Running the base benchmark tasks on local: How to run specific tasks/category

Question

Running the base benchmark tasks on local: How to run specific tasks/category

asc0216 opened this issue 6 months ago · 5 comments

I followed the readme to run the tasks using

./run-local.sh --start-client true

I see no change in the terminal atleast for ~1 hour:

Questions:

what is the expected output when running the benchmark?
how can I run a subset of the tasks?

Answer 1 · 2024-09-27T23:59:41.000Z

Could you share the content of the ps_script_log.txt? You can find the log file in the Setup folder on the desktop of the running VM. You can access the VM at localhost:8006 if using a browser or localhost:3390 if using RDP. More information on how to troubleshoot the preparation step can be found here.

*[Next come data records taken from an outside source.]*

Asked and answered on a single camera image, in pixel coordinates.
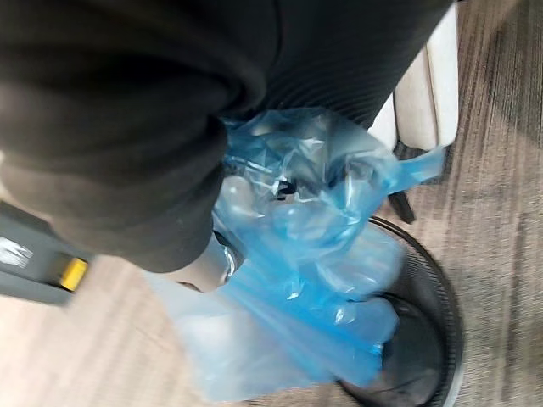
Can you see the cream upholstered sofa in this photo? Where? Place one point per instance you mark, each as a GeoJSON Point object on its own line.
{"type": "Point", "coordinates": [424, 89]}

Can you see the blue plastic trash bag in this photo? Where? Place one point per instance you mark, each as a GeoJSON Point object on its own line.
{"type": "Point", "coordinates": [305, 271]}

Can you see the grey machine with yellow part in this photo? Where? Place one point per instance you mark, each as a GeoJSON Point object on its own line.
{"type": "Point", "coordinates": [34, 263]}

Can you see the black mesh trash bin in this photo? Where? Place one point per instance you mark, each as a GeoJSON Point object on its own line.
{"type": "Point", "coordinates": [420, 330]}

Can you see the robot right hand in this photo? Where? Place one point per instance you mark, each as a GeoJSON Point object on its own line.
{"type": "Point", "coordinates": [127, 106]}

Answer 2 · 2024-09-28T03:43:05.000Z

The expected output when run locally typically comes out as a reported success score logged or printed to terminal/console--one after each task (1 if successful, 0 if not or a value between 0 and 1 if the task relies on some similarity measure) and one after each group of tasks or after all tasks are done for an overall success rate. The list of scores/rewards are stored in a list that's appended to as the benchmark loops through tasks so it should be straightforward to save them out if you need it for your own purposes.

To run a subset of the tasks, all you have to do is create a new json file similar to those that exist under
/win-arena-container/client/evaluation_examples_windows. The new json should mimic the other jsons that are there in that the keys should be the category/application of the tasks and the values should be a list of the task IDs for each one of the keys. For instance, you could make a copy of test_all.json and edit that down to the subset of tasks you want by keeping the programs and IDs corresponding to your desired tasks.

Answer 3 · 2024-09-30T17:53:56.000Z

the ps_script_log.txt looks like the below, I see failures with installing LibreOffice and pip:

Answer 4 · 2024-09-30T19:13:46.000Z

This should have been addressed as per #24:

Pull the latest changes from the main branch.
Run docker pull windowsarena/winarena:latest.
Remove any existing content in src/win-arena-container/vm/storage.
Execute again ./run-local --prepare-image true.

Answer 5 · 2024-10-01T18:40:47.000Z

Closing for now. Let me know if you're still experiencing any issues at the preparation step.